9.Delayed effect of variation of rent calculated by reference to tenant’s income under Residential Tenancies Act 1987 s. 31A

(1)This section applies if —

(a)a notice of a change to the method of calculating rent is given under the Residential Tenancies Act 1987 section 31A; and

(b)the notice specifies a day during the emergency period as the day from which the change is to take effect; and

(c)the change to the method would, if it took effect, result in an increase in the rent payable under a residential tenancy agreement.

(2)The notice is taken to specify the day after the end of the emergency period and the tenant cannot be required to pay rent in accordance with the new method of calculating rent until the day that is taken to be specified.

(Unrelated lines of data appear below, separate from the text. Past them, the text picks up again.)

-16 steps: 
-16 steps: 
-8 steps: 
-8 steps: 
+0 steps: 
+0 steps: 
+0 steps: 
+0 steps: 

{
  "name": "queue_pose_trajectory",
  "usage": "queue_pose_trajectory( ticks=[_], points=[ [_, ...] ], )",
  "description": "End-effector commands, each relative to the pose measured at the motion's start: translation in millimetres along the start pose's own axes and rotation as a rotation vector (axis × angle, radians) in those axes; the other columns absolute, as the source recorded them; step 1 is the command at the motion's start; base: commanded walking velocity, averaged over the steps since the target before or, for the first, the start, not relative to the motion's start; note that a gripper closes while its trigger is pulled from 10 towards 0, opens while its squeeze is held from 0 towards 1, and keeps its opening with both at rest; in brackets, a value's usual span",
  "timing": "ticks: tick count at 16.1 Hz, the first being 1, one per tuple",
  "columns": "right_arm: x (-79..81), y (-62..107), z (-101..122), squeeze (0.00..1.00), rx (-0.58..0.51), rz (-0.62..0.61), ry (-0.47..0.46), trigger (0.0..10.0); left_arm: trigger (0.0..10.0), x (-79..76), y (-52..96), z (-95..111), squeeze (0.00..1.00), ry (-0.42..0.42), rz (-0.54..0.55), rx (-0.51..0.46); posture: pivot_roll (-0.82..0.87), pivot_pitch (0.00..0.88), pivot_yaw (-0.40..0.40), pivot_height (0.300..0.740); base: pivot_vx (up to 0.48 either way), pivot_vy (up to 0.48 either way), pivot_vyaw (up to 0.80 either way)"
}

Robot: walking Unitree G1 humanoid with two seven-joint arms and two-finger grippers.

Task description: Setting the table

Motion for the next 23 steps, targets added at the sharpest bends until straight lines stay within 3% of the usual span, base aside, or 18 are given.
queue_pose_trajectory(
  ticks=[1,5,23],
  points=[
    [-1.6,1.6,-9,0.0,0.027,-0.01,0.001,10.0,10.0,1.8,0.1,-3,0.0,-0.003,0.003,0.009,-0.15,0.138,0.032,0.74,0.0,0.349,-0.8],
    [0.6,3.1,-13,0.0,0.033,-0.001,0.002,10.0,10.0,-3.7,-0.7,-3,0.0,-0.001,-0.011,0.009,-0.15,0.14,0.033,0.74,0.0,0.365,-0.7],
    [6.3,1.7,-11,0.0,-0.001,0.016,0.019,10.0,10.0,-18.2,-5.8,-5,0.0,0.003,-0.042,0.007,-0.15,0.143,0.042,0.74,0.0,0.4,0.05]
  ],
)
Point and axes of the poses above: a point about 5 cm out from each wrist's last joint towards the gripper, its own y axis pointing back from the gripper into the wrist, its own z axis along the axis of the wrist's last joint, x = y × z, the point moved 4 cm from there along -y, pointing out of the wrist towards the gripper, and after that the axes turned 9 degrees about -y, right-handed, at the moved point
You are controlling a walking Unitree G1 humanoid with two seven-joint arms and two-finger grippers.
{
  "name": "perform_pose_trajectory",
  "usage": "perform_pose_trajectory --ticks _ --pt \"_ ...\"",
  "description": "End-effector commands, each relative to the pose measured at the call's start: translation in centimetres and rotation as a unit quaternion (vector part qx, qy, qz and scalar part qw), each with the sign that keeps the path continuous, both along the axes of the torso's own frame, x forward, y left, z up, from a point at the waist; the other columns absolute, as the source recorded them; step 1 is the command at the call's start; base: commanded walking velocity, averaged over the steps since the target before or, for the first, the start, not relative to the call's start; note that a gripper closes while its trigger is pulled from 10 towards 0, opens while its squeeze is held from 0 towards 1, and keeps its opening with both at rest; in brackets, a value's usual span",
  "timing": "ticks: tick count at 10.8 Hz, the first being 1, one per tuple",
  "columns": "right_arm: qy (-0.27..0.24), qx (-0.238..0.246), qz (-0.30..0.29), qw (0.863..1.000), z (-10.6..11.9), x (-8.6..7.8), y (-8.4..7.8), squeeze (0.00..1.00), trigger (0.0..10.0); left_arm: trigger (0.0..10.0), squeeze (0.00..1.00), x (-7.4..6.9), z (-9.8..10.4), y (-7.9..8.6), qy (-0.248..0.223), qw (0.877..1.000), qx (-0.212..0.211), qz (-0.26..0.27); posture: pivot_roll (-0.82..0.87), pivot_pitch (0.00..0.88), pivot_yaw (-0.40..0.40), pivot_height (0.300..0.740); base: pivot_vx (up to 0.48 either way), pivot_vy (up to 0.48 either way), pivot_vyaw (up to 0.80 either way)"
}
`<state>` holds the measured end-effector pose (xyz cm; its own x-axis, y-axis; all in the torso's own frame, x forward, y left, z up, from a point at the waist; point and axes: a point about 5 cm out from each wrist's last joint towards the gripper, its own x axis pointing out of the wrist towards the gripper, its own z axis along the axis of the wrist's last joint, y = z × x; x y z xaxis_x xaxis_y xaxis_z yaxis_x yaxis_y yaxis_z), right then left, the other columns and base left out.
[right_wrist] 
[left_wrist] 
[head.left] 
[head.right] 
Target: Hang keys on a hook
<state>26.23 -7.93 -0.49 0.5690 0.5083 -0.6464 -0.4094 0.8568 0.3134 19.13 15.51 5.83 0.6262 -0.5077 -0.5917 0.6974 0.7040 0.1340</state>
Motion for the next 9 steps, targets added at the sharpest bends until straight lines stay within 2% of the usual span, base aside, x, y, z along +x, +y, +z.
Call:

10.Rent cannot increase after renegotiation of lease during emergency period

(1)This section applies if —

(a)a tenancy agreement (the former agreement) creates a tenancy for a fixed term; and

(b)the term of the former agreement ends during the emergency period; and

(c)the parties to the former agreement enter into a new tenancy agreement (the new agreement) in relation to the same premises commencing immediately after the end of the term of the former agreement.

(2)Despite the new agreement, the tenant cannot be required during the emergency period to pay an amount of rent that is more than the amount that would have been payable under the former agreement if the former agreement had continued to have effect during that period.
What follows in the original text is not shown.